Amy Kame

Personal information
- Born: February 14, 1992 (age 33) Grand Junction, Colorado
- Nationality: American
- Listed height: 6 ft 0 in (1.83 m)

Career information
- High school: Central (Grand Junction, Colorado)
- College: San Diego (2010–2014)
- WNBA draft: 2014: undrafted
- Playing career: 2014–present
- Position: Guard

Career history
- 2014–2015: Espoo
- 2015: Hobart Chargers
- 2016: Nunawading Spectres
- 2016–2017: Townsville Fire

Career highlights and awards
- 2x All-WCC (2013, 2014);

= Amy Kame =

American basketball player

Amy Kame (born February 14, 1992) is an American professional basketball player for the Townsville Fire in the WNBL.

==Career==

=== High school ===
Kame played basketball at Central High School in Grand Junction, Colorado. In her senior year, she was named the MaxPreps Colorado Player of the Year for class 5A. The organization stated that, "Kame was the most complete player in the classification, as well as the most consistent throughout the season".

===College===
After high school, Kame played college basketball at the University of San Diego for the Toreros in San Diego, California.
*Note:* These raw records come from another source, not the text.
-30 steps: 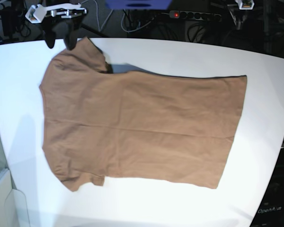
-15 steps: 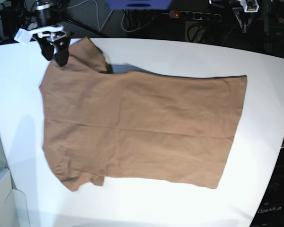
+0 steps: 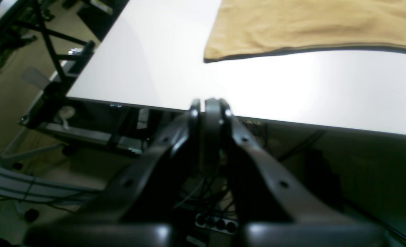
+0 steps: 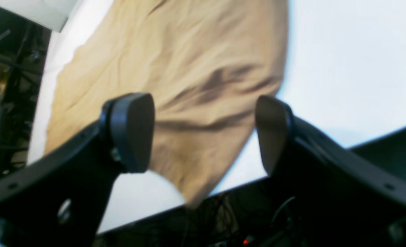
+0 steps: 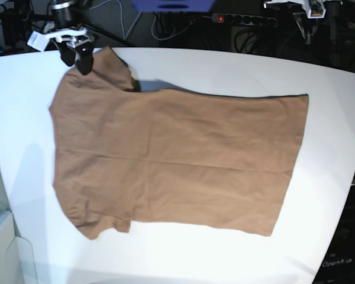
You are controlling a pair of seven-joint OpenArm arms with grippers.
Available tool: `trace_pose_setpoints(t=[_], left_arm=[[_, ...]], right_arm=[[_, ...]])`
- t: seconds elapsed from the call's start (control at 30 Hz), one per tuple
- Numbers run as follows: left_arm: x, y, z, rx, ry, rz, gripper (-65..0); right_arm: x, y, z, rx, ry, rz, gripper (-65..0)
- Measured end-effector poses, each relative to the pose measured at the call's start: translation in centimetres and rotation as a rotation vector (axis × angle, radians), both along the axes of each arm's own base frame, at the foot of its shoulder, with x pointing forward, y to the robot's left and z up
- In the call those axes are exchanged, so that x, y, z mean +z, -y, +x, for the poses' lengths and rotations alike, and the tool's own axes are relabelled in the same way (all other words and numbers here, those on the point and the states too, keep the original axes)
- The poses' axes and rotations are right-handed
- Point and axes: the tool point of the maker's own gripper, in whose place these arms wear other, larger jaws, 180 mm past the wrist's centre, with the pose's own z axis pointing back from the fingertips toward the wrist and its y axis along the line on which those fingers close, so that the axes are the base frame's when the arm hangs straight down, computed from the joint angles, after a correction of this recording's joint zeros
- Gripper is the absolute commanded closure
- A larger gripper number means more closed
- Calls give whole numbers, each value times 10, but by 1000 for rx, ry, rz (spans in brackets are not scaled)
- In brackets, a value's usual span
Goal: Fold the T-shirt properly
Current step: 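Move the right gripper down to the shirt's shoulder corner and pinch it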
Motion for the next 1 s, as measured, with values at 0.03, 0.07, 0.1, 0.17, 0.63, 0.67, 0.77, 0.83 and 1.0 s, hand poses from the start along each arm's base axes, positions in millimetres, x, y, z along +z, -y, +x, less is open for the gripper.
trace_pose_setpoints(t=[0.03, 0.07, 0.1, 0.17, 0.63, 0.67, 0.77, 0.83, 1.0], left_arm=[[0, -1, 0, 2, 0, 3, -11], [1, -4, 0, 5, 1, 8, -11], [2, -6, -1, 8, 1, 16, -11], [3, -9, -1, 13, 1, 22, -11], [3, -9, -1, 14, 1, 23, -11], [3, -9, -1, 13, 1, 23, -11], [3, -9, -2, 13, -1, 23, -11], [3, -9, -2, 13, -1, 23, -11], [5, -15, -3, 23, -1, 39, -11]], right_arm=[[-1, -4, -1, 6, -3, 8, -447], [-3, -7, -3, 5, -8, 17, -447], [-7, -9, -5, 0, -18, 25, -447], [-15, -14, -11, 0, -45, 37, -447], [-20, -18, -10, 3, -40, 46, -444], [-20, -23, -6, 17, -36, 55, -444], [-20, -31, -2, 32, -33, 71, -437], [-20, -30, -3, 31, -32, 69, -412], [-21, -30, -2, 29, -37, 66, -309]])
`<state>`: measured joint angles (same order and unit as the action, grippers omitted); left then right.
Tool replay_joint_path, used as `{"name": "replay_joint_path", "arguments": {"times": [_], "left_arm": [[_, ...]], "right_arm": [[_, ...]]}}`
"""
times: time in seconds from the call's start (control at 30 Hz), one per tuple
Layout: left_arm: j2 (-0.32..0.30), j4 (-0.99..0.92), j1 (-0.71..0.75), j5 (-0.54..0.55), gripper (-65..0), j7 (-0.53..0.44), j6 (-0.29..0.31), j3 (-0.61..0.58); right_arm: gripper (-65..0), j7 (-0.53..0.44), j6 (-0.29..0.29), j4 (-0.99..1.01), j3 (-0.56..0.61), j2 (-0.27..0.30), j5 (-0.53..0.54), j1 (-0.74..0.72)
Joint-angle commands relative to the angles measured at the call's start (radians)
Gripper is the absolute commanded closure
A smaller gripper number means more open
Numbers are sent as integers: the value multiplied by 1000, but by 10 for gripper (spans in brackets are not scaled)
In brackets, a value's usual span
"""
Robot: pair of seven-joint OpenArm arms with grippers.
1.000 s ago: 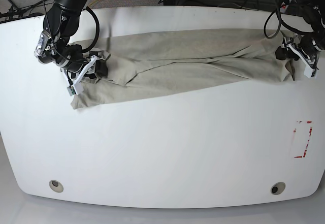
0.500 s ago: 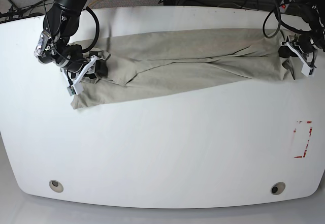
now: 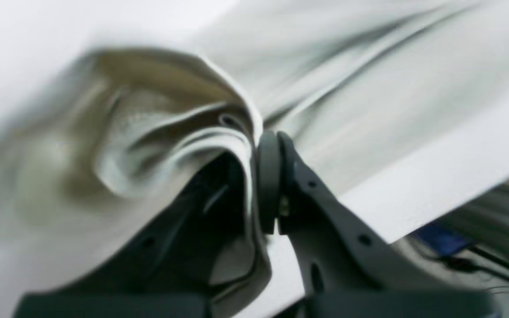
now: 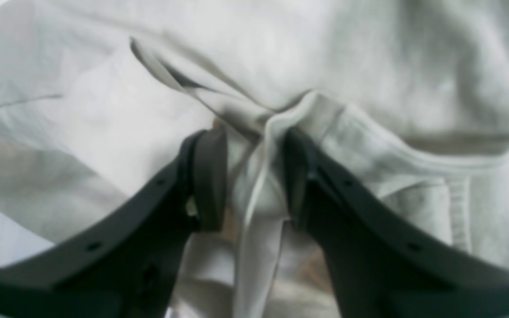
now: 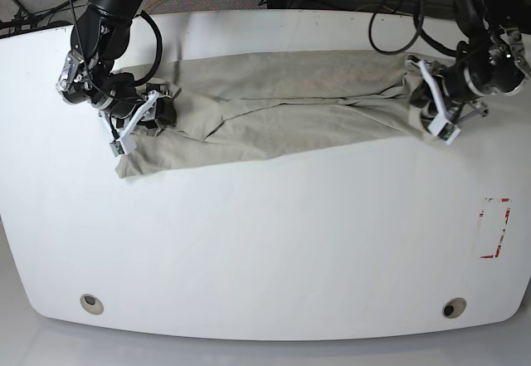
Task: Fold the T-shirt properly
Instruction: 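Grasp the strip end with the left gripper and fold it toward the right gripper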
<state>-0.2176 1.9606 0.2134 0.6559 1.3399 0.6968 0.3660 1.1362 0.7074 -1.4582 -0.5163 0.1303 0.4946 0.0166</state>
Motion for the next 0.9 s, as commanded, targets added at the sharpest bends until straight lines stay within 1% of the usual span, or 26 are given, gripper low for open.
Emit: {"name": "replay_joint_path", "arguments": {"times": [0.0,0.13,0.2,0.33,0.4,0.5,0.67,0.77,0.87], "left_arm": [[10,32,-10,6,0,-1,1,-78],[30,30,-52,3,0,-3,1,-207],[51,27,-81,0,0,-3,1,-269],[86,9,-104,0,0,-3,1,-327],[99,0,-111,0,0,-4,1,-348],[119,-7,-141,0,0,-4,-21,-370],[146,-8,-151,-5,0,-6,-24,-385],[175,-8,-151,-55,0,-6,-24,-390],[198,-8,-151,-114,0,-6,-24,-425]], "right_arm": [[-209,71,-9,4,2,4,-60,7],[-209,71,-9,4,2,4,-60,7],[-209,71,-9,4,2,4,-60,7],[-209,71,-9,4,2,4,-60,7],[-209,71,-9,4,2,4,-60,7],[-209,71,-9,4,2,4,-60,7],[-209,71,-9,4,2,4,-60,7],[-209,71,-9,4,2,4,-60,6],[-209,71,-9,4,2,4,-60,6]]}}
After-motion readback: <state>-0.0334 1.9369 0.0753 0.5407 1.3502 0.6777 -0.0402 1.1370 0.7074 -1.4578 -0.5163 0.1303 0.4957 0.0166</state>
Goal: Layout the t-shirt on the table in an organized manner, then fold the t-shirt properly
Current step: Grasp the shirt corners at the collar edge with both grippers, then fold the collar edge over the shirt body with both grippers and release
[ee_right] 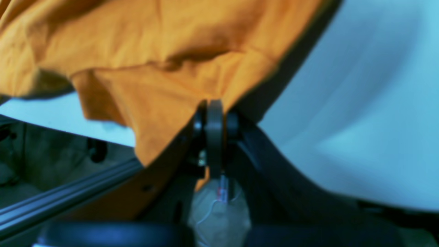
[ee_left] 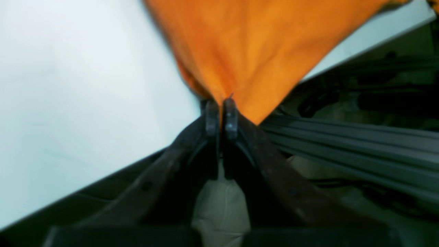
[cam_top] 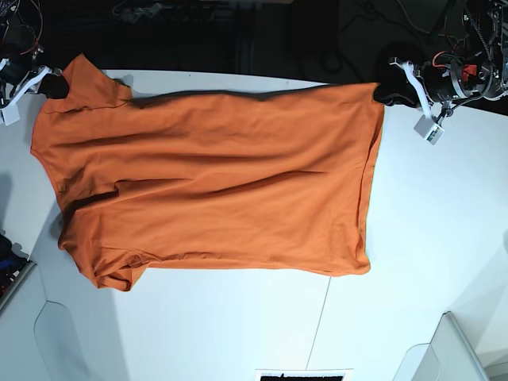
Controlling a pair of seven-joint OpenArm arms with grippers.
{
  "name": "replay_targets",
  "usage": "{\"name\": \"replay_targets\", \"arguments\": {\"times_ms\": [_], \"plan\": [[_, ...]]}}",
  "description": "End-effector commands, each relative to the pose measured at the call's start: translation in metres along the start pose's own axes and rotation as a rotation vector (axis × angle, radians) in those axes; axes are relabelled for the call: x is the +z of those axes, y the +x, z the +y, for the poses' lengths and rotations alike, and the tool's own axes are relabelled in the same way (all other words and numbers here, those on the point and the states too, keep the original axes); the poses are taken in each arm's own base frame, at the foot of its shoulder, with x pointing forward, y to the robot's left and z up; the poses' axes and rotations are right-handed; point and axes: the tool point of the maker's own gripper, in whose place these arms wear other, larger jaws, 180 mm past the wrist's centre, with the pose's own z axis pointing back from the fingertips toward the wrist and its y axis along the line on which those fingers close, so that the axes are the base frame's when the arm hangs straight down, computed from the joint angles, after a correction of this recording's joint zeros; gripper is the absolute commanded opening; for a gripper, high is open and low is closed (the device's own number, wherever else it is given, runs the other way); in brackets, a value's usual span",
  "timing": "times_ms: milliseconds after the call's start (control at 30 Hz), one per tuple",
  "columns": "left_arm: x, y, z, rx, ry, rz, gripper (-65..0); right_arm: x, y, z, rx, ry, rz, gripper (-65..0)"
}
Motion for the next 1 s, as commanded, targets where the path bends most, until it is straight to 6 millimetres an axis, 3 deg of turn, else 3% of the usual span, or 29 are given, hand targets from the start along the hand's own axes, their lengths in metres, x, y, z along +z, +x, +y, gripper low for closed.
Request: {"name": "replay_targets", "arguments": {"times_ms": [0, 167, 367, 533, 633, 800, 967], "plan": [[0.010, 0.018, 0.001, -0.056, 0.007, -0.037, -65.0, 0.012, 0.022, 0.000, 0.043, -0.007, -0.059, -65.0], [0.021, 0.033, 0.015, -0.130, 0.068, -0.060, -65.0, 0.027, 0.054, 0.006, 0.109, -0.028, -0.148, -65.0], [0.023, 0.063, 0.032, -0.164, 0.120, -0.140, -65.0, 0.025, 0.105, 0.014, 0.144, -0.022, -0.272, -65.0], [0.023, 0.088, 0.051, -0.131, 0.140, -0.227, -65.0, 0.023, 0.141, 0.007, 0.132, -0.040, -0.359, -65.0], [0.013, 0.100, 0.064, -0.106, 0.136, -0.229, -65.0, 0.012, 0.160, -0.002, 0.082, -0.032, -0.385, -65.0], [-0.017, 0.093, 0.074, -0.088, 0.114, -0.154, -65.0, -0.009, 0.181, -0.010, -0.001, 0.003, -0.412, -65.0], [-0.023, 0.106, 0.087, -0.083, 0.132, -0.149, -65.0, -0.023, 0.194, -0.010, 0.001, -0.011, -0.398, -65.0]]}}
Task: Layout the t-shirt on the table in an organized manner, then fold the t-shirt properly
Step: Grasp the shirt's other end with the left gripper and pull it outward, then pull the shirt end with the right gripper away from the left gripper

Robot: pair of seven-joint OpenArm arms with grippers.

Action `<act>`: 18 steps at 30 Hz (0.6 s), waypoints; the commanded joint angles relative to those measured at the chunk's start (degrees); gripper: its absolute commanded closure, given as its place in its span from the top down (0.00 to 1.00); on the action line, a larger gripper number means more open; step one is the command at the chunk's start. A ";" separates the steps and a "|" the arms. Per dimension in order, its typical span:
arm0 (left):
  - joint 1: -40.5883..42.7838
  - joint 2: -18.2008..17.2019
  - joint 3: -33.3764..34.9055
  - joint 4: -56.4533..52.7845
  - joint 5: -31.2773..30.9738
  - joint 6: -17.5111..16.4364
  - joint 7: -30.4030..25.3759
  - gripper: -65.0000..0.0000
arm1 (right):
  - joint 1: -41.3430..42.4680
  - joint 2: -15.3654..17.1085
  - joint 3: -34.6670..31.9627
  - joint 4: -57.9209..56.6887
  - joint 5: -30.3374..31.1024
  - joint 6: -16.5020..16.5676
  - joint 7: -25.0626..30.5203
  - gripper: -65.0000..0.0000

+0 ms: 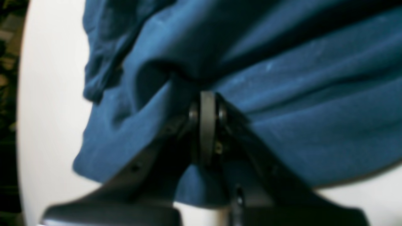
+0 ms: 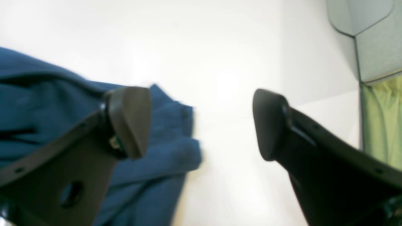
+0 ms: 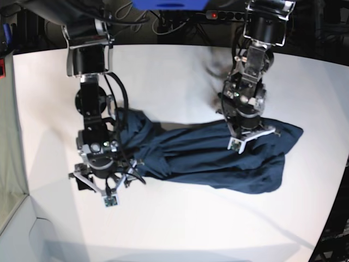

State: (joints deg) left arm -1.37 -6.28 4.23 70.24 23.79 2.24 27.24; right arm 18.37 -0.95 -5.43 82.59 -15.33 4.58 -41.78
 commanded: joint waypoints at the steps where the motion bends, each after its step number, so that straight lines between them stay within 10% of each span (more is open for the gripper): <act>1: 3.34 -1.32 -0.23 -0.65 -2.12 -2.20 9.11 0.01 | 1.37 -0.15 -0.15 0.89 -0.10 -0.32 1.47 0.79; 9: 6.33 -2.90 -7.35 1.98 -2.12 -2.37 8.67 0.01 | -5.58 -0.32 -3.49 4.84 -0.27 12.08 1.38 0.79; 18: 6.07 -3.34 -10.16 1.98 -1.86 -2.37 8.49 0.01 | -7.78 0.03 -3.49 4.49 -0.10 13.31 1.47 0.79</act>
State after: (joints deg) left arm 3.33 -9.67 -5.91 73.38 24.67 2.96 29.63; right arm 9.50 -0.82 -8.95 85.84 -15.57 17.80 -41.28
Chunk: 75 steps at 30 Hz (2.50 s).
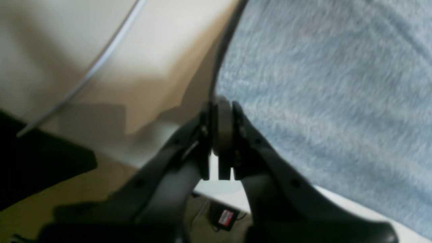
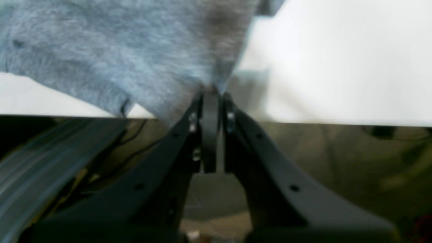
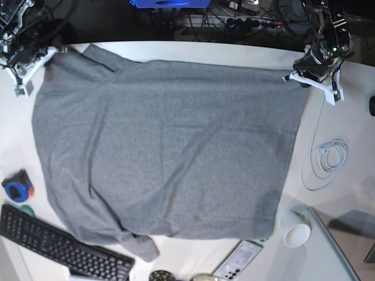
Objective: Layout the t-shirt on the table in an organized manner, then fold the t-shirt properly
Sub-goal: 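Hold the shirt edge taut between both grippers, then lower both arms and drag the held edge slightly toward the hem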
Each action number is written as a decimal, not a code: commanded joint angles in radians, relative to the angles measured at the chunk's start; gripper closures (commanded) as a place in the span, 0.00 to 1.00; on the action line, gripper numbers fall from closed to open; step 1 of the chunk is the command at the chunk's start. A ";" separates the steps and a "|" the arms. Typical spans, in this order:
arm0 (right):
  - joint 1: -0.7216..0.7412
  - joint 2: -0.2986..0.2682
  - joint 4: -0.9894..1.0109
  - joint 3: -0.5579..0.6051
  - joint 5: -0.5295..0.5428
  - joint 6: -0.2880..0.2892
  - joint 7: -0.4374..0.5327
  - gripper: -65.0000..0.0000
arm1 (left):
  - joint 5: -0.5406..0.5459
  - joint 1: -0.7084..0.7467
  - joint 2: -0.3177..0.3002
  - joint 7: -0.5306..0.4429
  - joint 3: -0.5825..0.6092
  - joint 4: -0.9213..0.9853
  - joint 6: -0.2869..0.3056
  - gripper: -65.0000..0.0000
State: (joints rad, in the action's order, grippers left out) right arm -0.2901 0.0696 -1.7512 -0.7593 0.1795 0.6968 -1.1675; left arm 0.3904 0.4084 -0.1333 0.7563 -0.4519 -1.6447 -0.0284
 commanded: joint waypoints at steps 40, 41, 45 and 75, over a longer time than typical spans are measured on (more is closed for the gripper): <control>0.512 -0.164 0.314 0.165 0.008 0.001 0.036 0.99 | 0.002 -0.543 0.033 0.156 -0.015 0.281 -0.003 1.00; 0.518 -0.175 0.339 0.163 0.008 0.001 0.053 0.99 | 0.002 -0.552 0.033 0.144 -0.015 0.301 -0.003 1.00; 0.530 -0.202 0.403 0.162 0.008 0.001 0.103 0.99 | 0.002 -0.560 0.033 0.111 -0.015 0.352 -0.005 1.00; 0.561 -0.222 0.348 0.171 0.007 0.001 0.090 0.77 | 0.000 -0.573 0.034 0.081 -0.005 0.351 -0.008 1.00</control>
State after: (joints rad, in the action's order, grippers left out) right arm 0.2508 -0.1379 -1.3911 -0.5907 0.1791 0.6971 -1.0882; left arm 0.3847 -0.1474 -0.0887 0.8516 -0.4568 -1.2778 -0.0368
===San Diego statistics===

Source

| Year | Team | GP | Points | FG% | 3P% | FT% | RPG | APG | SPG | BPG | PPG |
|---|---|---|---|---|---|---|---|---|---|---|---|
| 2010–11 | San Diego | 22 | 82 | 42.5% | 16.7% | 56.5% | 2.6 | 0.9 | 0.4 | 0.1 | 3.7 |
| 2011–12 | San Diego | 33 | 375 | 41.5% | 14.3% | 84.2% | 5.2 | 1.9 | 1.8 | 0.5 | 11.4 |
| 2012–13 | San Diego | 32 | 516 | 40.2% | 36.8% | 68.7% | 4.4 | 3.7 | 2.4 | 0.8 | 16.1 |
| 2013–14 | San Diego | 33 | 573 | 44.5% | 29.3% | 73.5% | 5.9 | 3.8 | 2.2 | 0.2 | 17.4 |
| Career |  | 120 | 1546 | 42.2% | 29.3% | 73.0% | 4.7 | 2.7 | 1.8 | 0.4 | 12.9 |

===Australia===
After college, Kame began her professional career in Finland, in the Naisten Korisliiga. In 2015, she then travelled to Australia and signed with the Hobart Chargers in the South East Australian Basketball League. She then moved to the Nunawading Spectres for the 2016 season. Kame signed with the Townsville Fire in Australia for the 2016–17 WNBL season, the two-time defending champions.